風車メーカー側のキャパシティ不足も課題の1つだ。浮体基礎に風車を搭載する際は、連携に向けた検証プロセスを経る必要がある。しかし英国を中心に、着床式を含め洋上風力プロジェクトが世界的に増加していることなどから、風車メーカー側のエンジニア不足が指摘されている。浮体式洋上風力事業を実施するための海域を押さえ、実際に浮体式洋上風車を設置する目途が立たなければ、風車と浮体の連携に向け風車メーカーと共同で検討することが難しくなりつつあるという声も聞かれる。
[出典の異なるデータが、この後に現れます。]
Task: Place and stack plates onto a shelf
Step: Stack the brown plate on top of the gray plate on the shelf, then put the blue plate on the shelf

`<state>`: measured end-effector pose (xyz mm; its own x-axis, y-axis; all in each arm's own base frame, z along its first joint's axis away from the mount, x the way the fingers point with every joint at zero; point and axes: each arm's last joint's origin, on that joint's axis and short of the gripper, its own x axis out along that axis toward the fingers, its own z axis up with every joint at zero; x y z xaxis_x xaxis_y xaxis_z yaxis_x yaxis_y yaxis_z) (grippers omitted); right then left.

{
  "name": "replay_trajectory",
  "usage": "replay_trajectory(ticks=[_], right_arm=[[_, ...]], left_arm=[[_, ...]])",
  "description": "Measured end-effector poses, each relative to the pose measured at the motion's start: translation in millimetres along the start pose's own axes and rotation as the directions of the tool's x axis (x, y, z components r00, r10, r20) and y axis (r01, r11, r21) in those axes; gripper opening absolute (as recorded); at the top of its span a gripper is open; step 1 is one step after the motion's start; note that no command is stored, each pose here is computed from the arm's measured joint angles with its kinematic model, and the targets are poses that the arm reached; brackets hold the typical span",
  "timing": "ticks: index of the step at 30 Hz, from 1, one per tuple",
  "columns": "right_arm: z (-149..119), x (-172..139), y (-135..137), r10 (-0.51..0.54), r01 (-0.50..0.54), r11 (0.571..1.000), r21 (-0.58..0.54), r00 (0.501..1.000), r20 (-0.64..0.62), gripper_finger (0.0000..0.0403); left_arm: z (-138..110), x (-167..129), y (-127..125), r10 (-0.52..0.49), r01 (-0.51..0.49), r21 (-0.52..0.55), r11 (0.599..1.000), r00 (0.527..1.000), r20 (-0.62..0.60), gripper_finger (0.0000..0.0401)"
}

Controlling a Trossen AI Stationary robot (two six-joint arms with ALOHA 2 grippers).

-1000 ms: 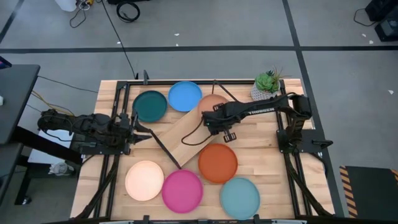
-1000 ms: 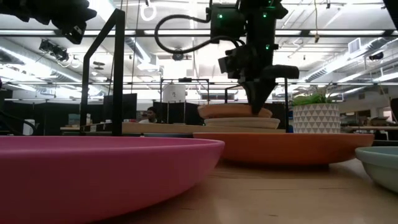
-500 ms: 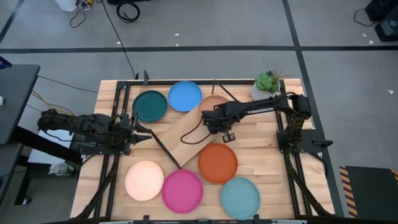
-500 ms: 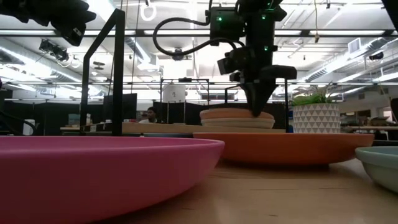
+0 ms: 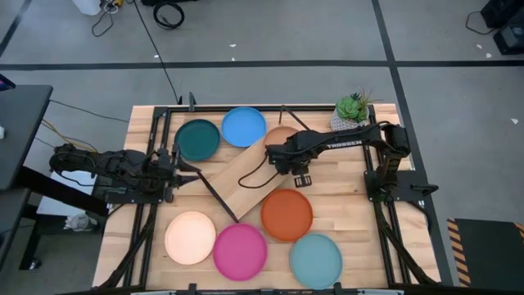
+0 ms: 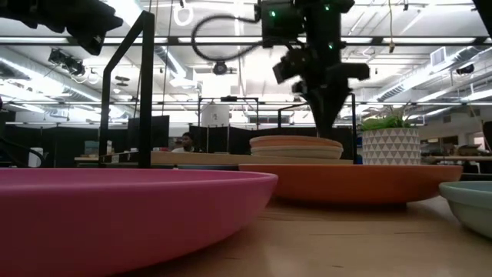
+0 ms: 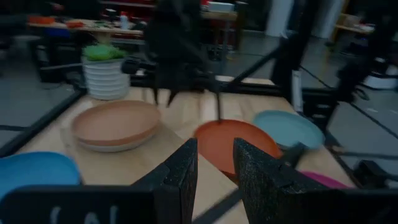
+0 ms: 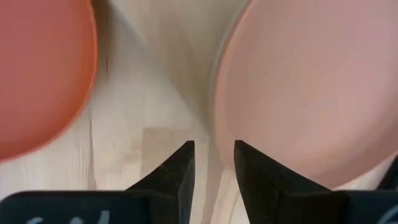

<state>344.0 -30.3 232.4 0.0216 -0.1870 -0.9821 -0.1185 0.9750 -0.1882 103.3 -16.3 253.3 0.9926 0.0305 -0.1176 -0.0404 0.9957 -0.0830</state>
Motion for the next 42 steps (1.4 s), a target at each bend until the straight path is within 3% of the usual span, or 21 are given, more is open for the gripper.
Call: replay_trajectory(ticks=[5, 9, 16, 21, 24, 28, 35, 42], right_arm=[[15, -1, -18, -0.094, 0.092, 0.996, 0.018, 0.982, 0.167, 0.0117], [20, 8, -45, -0.093, 0.069, 0.993, 0.093, 0.953, 0.287, 0.0117], [9, 50, -68, -0.076, 0.032, 0.992, 0.119, 0.919, 0.388, 0.0116], [4, 57, -69, -0.079, 0.037, 0.992, 0.12, 0.924, 0.373, 0.0116], [4, 43, -67, -0.111, 0.075, 0.99, 0.118, 0.933, 0.342, 0.0116], [12, 1, -64, -0.186, 0.136, 0.981, 0.141, 0.872, 0.452, 0.0116], [21, -28, -44, -0.2, 0.14, 0.979, 0.149, 0.808, 0.555, 0.0116], [20, -42, -22, -0.246, 0.202, 0.969, 0.141, 0.8, 0.547, 0.0116]], left_arm=[[1, 0, 2, 0.076, -0.076, 0.02, 0.997, 0.997, 0.015, 0.011], [1, 0, 2, 0.087, -0.088, 0.018, 0.996, 0.996, 0.02, 0.011], [1, 0, 3, 0.096, -0.097, 0.019, 0.995, 0.995, 0.019, 0.011], [-7, 2, 5, 0.18, -0.18, 0.03, 0.983, 0.984, 0.006, 0.011], [-6, 2, 7, 0.228, -0.228, 0.023, 0.973, 0.974, 0.015, 0.011], [-3, 2, 11, 0.271, -0.271, -0.002, 0.963, 0.963, 0.005, 0.0106], [-2, 21, 30, 0.366, -0.37, -0.003, 0.929, 0.921, -0.135, 0.0069], [-6, 53, 70, 0.343, -0.391, -0.076, 0.917, 0.872, -0.348, 0.0039]])
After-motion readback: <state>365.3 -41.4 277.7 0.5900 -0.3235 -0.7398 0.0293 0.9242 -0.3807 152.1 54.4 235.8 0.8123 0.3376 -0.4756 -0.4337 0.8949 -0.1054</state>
これらの課題解消に向けては日本国内における案件充実が鍵を握る。「浮体式洋上風力産業は技術主導ではなくマーケット主導になりつつある。マーケットを作らなければ技術も進まない」(業界関係者)。海外の浮体関連事業者も日本の案件数の少なさ、形成スピードに懸念を示している。マーケットの見込みがなければ事業投資や開発投資を含め、国内外の事業者が投資活動に動き出すことが難しい。そのため、政府主導で中長期にわたり一定程度のボリュームがある洋上風力発電所の設置計画を示す必要がある。
また、案件形成の加速に向けては排他的経済水域(EEZ)への導入拡大が不可欠だ。そのためには法整備や海洋空間計画の策定が急がれる。ただし、海洋空間計画の策定には10年単位の時間を要する可能性があり、気候変動対策としては遅いのではという意見もある。「全海域の計画を立てるのではなく、まずは小規模な海域を複数指定し、EEZで洋上風力発電所を建設するための整理をしていただきたい」(業界関係者)。
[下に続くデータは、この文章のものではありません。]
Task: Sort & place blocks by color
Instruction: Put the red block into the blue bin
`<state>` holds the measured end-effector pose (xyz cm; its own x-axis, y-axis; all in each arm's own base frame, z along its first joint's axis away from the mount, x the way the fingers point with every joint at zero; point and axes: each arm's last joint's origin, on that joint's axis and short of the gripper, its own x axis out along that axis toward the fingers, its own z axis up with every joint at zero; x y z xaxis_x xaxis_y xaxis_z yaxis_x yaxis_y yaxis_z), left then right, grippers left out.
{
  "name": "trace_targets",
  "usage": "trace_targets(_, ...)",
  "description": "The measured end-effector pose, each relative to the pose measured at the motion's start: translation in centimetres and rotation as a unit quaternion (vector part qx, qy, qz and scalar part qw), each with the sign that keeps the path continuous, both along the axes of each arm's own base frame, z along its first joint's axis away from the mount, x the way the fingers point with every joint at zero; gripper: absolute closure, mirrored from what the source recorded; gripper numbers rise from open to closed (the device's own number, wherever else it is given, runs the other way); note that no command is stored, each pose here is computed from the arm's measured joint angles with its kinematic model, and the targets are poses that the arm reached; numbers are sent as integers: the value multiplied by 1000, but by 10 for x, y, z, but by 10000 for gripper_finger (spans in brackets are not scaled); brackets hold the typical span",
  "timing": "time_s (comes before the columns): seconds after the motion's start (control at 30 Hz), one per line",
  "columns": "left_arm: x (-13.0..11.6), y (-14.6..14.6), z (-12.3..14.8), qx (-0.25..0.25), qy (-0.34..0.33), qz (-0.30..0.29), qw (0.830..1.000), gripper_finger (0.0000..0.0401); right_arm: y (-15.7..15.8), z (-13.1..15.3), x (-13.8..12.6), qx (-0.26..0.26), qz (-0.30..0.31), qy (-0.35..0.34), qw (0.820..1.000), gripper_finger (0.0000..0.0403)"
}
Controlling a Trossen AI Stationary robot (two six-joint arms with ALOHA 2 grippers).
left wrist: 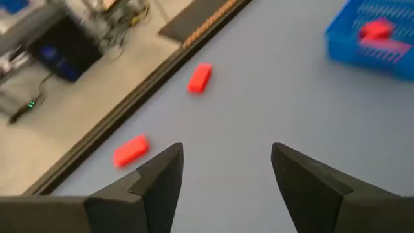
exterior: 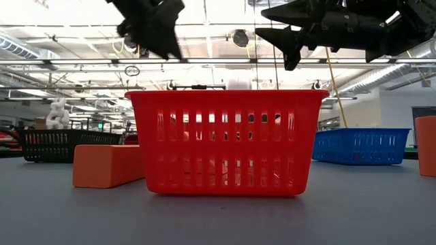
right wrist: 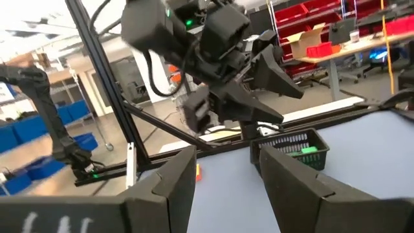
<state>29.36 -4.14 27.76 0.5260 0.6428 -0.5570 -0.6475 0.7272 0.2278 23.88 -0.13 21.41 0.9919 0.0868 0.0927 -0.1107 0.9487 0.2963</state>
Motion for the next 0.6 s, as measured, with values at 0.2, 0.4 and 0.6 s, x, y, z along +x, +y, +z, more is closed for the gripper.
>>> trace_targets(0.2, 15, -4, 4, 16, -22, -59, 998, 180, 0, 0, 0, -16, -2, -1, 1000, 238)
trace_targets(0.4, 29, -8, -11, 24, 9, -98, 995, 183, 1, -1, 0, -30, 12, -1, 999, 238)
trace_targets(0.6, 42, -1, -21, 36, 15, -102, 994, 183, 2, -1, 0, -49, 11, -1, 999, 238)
案件充実に加え、浮体式洋上風力関連の投資に対する補助を求める声も多く聞かれる。作業船の建造や浮体量産化に向けた設備投資などが挙げられた。洋上風力の導入拡大に向けては海外でもサプライチェーンがボトルネックとなっている。サプライチェーンの早急な整備に向けて政府が後押ししていく必要がありそうだ。